> [Supplied information]
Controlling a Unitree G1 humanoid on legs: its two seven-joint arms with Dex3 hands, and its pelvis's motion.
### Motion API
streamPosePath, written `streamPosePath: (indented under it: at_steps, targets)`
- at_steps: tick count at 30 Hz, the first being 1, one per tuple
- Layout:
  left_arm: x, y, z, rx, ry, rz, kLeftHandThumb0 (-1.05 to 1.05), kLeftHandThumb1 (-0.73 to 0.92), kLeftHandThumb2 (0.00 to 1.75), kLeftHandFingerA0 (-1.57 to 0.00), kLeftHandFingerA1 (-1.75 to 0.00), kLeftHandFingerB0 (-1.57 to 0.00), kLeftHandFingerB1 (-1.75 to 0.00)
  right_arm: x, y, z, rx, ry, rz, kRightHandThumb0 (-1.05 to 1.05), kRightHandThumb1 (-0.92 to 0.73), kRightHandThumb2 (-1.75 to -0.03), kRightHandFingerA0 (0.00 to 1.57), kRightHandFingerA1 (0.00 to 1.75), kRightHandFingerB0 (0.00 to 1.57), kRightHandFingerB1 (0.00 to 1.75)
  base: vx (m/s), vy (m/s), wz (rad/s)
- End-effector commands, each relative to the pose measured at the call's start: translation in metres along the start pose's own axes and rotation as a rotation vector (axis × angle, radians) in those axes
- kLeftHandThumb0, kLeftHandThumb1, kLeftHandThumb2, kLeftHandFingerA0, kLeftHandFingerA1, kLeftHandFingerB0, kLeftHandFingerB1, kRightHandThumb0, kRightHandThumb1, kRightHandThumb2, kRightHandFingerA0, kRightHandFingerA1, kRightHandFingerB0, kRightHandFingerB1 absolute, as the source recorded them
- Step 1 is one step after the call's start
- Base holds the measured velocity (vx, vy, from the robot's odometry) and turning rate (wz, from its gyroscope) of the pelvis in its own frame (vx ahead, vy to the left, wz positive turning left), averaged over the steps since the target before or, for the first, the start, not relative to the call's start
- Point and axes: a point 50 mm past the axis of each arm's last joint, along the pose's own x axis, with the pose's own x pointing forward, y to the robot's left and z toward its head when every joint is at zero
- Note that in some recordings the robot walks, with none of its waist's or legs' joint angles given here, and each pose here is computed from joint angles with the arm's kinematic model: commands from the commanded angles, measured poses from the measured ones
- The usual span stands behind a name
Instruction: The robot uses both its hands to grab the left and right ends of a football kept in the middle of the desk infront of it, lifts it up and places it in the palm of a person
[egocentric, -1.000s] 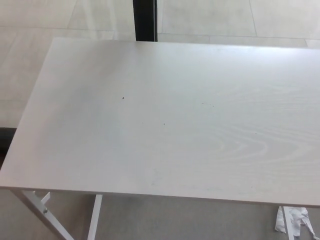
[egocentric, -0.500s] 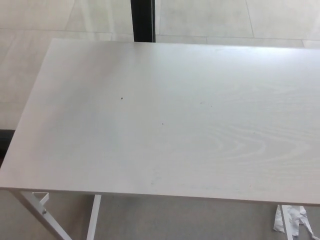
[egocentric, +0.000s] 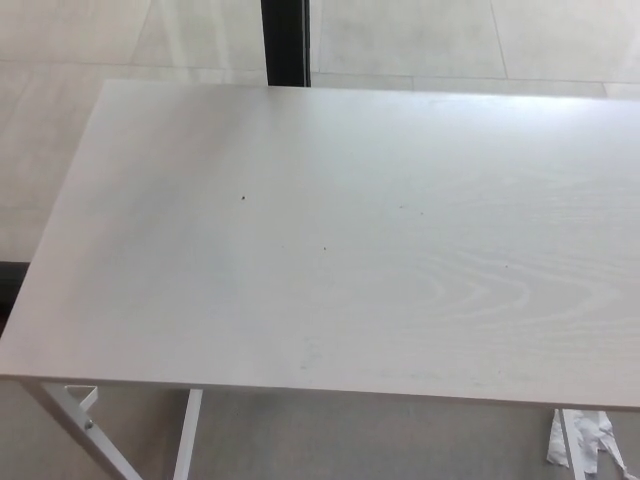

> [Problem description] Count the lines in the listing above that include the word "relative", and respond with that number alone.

> [Solution to this exercise] 2